Although the records contain pictures, the copy should leave them out and match everything else exactly.

*** Supplied data Section Begins ***

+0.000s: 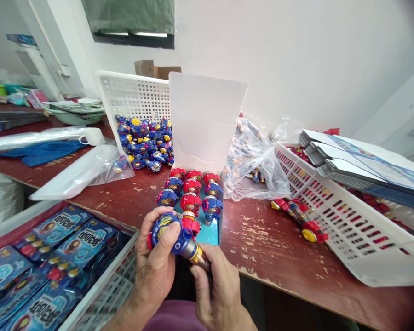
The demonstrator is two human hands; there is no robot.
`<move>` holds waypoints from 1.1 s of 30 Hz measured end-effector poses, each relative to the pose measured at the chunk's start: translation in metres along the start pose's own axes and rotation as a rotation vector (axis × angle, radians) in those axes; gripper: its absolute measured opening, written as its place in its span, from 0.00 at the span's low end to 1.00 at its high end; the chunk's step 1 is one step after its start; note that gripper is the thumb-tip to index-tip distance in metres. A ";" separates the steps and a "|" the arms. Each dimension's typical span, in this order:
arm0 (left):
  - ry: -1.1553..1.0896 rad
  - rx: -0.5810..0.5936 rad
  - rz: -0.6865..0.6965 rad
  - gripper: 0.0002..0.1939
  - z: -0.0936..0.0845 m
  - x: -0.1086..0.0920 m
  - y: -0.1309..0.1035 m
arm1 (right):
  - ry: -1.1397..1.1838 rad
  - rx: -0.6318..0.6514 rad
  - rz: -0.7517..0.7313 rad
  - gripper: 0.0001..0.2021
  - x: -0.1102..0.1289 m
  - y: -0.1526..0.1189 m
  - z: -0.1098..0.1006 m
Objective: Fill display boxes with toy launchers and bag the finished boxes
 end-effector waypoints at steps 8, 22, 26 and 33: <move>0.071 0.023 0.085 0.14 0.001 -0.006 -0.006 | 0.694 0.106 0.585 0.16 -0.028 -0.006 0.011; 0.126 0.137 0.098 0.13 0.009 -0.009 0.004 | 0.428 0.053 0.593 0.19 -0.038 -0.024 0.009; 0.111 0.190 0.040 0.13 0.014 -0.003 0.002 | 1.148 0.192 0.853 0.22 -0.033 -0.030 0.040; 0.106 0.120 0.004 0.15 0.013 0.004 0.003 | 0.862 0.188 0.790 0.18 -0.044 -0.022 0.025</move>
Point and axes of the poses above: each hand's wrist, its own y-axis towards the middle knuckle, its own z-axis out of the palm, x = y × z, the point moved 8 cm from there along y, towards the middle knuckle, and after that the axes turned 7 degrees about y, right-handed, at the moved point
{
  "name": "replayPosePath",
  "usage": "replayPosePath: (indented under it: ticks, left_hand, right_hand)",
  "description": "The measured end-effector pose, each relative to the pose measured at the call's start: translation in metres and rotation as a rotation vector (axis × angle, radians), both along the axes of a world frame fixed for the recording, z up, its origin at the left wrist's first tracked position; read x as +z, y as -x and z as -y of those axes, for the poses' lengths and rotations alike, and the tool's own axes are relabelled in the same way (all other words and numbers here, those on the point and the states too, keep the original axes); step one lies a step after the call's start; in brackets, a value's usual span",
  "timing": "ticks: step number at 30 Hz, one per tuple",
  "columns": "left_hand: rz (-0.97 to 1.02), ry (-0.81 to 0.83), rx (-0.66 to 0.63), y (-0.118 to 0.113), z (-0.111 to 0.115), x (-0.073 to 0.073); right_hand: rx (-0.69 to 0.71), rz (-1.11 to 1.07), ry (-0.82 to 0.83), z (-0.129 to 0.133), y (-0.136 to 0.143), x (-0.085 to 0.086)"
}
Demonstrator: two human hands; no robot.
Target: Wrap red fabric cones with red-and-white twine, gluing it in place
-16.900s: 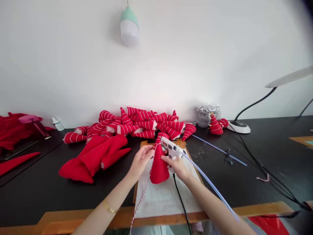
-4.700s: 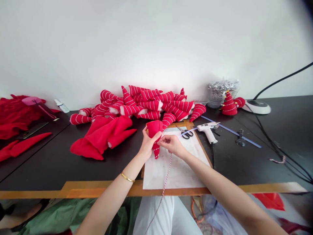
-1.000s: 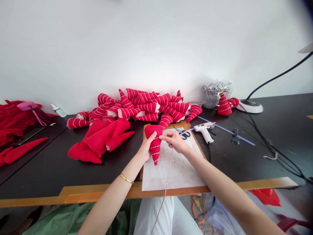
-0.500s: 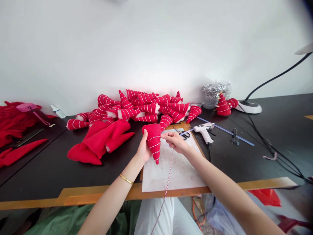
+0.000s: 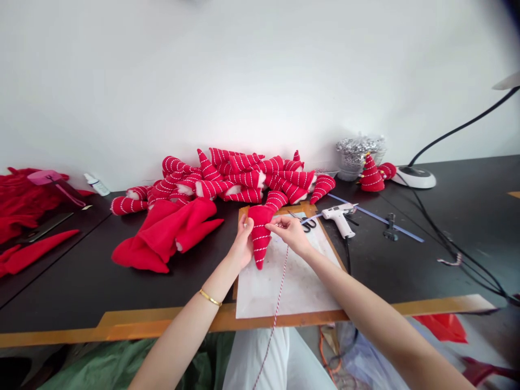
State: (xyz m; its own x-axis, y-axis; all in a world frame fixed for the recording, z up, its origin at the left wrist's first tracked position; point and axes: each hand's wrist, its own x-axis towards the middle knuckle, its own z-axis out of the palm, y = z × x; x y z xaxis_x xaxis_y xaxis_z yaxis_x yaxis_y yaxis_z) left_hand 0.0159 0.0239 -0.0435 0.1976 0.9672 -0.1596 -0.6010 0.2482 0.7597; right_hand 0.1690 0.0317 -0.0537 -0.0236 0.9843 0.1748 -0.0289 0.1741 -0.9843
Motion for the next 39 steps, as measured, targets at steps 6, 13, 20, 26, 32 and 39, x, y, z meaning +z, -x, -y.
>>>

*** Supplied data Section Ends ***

_Solution for this exercise_.
+0.000s: 
The demonstrator is two human hands; there is no robot.
`<move>` holds waypoints from 1.1 s of 30 Hz measured end-effector poses, each relative to the pose measured at the chunk's start: translation in metres along the start pose's own axes and rotation as a rotation vector (axis × angle, radians) in those axes; gripper: its absolute measured opening, written as its place in its span, from 0.00 at the span's low end to 1.00 at its high end; the chunk's step 1 is one step after its start; note that gripper is the thumb-tip to index-tip distance in metres. A ";" separates the steps and a "|" the arms. Each dimension's typical span, in this order:
arm0 (left):
  - ry: -1.1553..1.0896 rad
  - rx: -0.5810..0.5936 rad
  - rz: -0.6865..0.6965 rad
  - gripper: 0.0002..0.1939
  - z: -0.0936..0.0845 m
  - x: -0.1086..0.0920 m
  - y: -0.1309..0.1035 m
arm1 (right):
  - ry: -1.1397..1.1838 rad
  - rx: -0.6318..0.6514 rad
  - rz: -0.7517..0.7313 rad
  - gripper: 0.0001..0.2021
  - x: -0.1102..0.1289 m
  - y: -0.1526..0.1189 m
  - z: -0.1098..0.1006 m
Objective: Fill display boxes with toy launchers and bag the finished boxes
 end-effector waypoints at steps 8, 22, 26 and 33: <move>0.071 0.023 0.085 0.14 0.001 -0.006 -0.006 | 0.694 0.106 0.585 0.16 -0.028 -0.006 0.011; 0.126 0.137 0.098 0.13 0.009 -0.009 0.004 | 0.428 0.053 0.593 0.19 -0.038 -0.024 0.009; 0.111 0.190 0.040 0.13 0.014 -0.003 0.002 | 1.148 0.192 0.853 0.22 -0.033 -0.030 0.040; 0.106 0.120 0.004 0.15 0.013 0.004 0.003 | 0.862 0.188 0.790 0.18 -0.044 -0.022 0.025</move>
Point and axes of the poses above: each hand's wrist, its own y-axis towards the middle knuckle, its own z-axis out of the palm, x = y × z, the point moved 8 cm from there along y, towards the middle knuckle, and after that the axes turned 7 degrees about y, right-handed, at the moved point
{
  "name": "replayPosePath",
  "usage": "replayPosePath: (indented under it: ticks, left_hand, right_hand)",
  "description": "The measured end-effector pose, each relative to the pose measured at the call's start: translation in metres and rotation as a rotation vector (axis × angle, radians), both along the axes of a world frame fixed for the recording, z up, its origin at the left wrist's first tracked position; read x as +z, y as -x and z as -y of those axes, for the poses' lengths and rotations alike, and the tool's own axes are relabelled in the same way (all other words and numbers here, those on the point and the states too, keep the original axes); step one lies a step after the call's start; in brackets, a value's usual span",
  "timing": "ticks: step number at 30 Hz, one per tuple",
  "columns": "left_hand: rz (-0.97 to 1.02), ry (-0.81 to 0.83), rx (-0.66 to 0.63), y (-0.118 to 0.113), z (-0.111 to 0.115), x (-0.073 to 0.073); right_hand: rx (-0.69 to 0.71), rz (-1.11 to 1.07), ry (-0.82 to 0.83), z (-0.129 to 0.133), y (-0.136 to 0.143), x (-0.085 to 0.086)"
}
Demonstrator: two human hands; no robot.
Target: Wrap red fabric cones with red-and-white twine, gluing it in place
-16.900s: 
-4.700s: 
-1.000s: 
-0.500s: 
+0.000s: 
State: (xyz m; its own x-axis, y-axis; all in a world frame fixed for the recording, z up, its origin at the left wrist's first tracked position; point and axes: each hand's wrist, its own x-axis towards the middle knuckle, its own z-axis out of the palm, y = z × x; x y z xaxis_x xaxis_y xaxis_z yaxis_x yaxis_y yaxis_z) left_hand 0.0159 0.0239 -0.0435 0.1976 0.9672 -0.1596 -0.6010 0.2482 0.7597; right_hand 0.1690 0.0317 -0.0537 -0.0236 0.9843 0.1748 -0.0289 0.1741 -0.9843
Motion for the next 39 steps, as measured, targets at steps 6, 13, 20, 26, 32 and 39, x, y, z meaning +z, -x, -y.
>>>

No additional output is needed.